Search the data for the word "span" and copy out every line that has it.

_Raw data_.
· · · · ·

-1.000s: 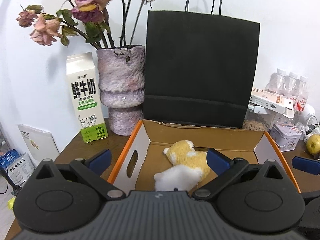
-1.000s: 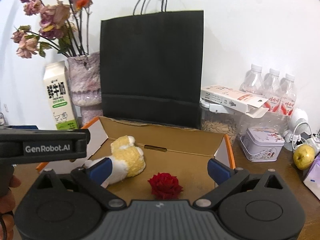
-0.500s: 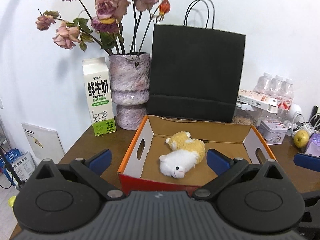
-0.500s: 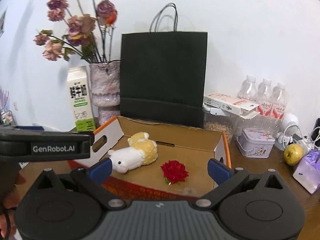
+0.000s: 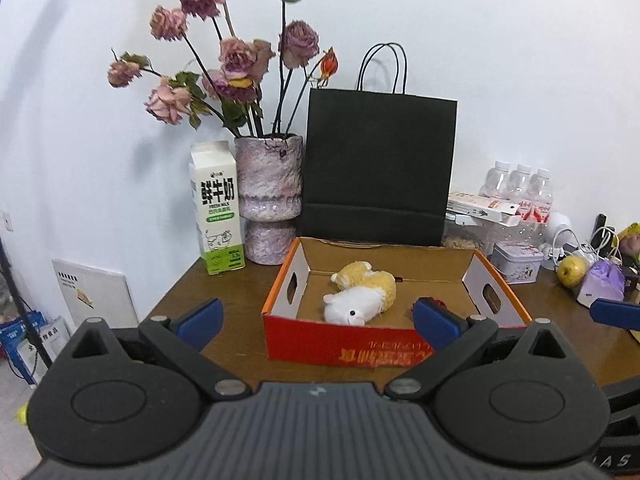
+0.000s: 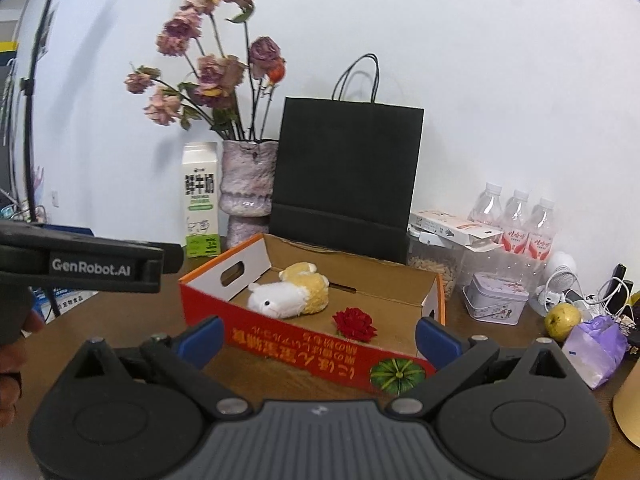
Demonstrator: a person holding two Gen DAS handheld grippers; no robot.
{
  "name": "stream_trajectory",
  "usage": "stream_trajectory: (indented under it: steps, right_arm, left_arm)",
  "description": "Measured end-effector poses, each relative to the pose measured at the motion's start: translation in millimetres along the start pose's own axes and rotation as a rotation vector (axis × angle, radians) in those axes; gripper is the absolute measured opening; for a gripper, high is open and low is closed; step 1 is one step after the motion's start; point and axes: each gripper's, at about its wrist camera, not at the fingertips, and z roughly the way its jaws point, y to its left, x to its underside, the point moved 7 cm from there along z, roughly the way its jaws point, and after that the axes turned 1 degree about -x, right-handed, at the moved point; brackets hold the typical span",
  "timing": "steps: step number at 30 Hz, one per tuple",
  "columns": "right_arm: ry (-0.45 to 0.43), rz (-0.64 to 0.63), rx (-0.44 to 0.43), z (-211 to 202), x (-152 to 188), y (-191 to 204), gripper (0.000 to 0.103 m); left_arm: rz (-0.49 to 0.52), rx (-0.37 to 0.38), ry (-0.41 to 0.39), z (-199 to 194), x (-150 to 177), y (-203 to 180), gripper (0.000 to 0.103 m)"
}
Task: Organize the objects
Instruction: 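Move both tools back toward the remaining items on the table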
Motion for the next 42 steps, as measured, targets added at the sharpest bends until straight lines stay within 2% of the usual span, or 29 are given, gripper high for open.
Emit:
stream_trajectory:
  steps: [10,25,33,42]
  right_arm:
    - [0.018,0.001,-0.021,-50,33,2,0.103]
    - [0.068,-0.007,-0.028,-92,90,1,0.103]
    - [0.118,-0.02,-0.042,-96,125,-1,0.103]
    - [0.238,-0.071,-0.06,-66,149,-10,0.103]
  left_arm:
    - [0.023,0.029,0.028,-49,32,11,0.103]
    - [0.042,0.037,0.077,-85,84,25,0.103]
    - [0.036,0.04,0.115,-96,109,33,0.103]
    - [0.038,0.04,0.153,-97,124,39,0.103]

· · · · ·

_Response box_.
  "description": "Measured end-effector poses, each relative to the pose measured at the motion's start: translation in millimetres along the start pose's own axes and rotation as a rotation vector (axis × angle, radians) in those axes; gripper is the absolute measured opening; for a gripper, high is open and low is closed; step 1 is one step after the motion's start; point and axes: each gripper's, at about its wrist camera, not at the fingertips, and z roughly the way its jaws point, y to its left, x to its underside, the point moved 7 cm from there along z, roughly the way its jaws point, and after that the axes turned 1 degree about -x, right-handed, at the moved point; brackets hold the typical span",
Motion for the next 42 steps, as measured, targets added at the sharpest bends until straight lines stay within 2% of the usual span, or 29 are given, gripper high for open.

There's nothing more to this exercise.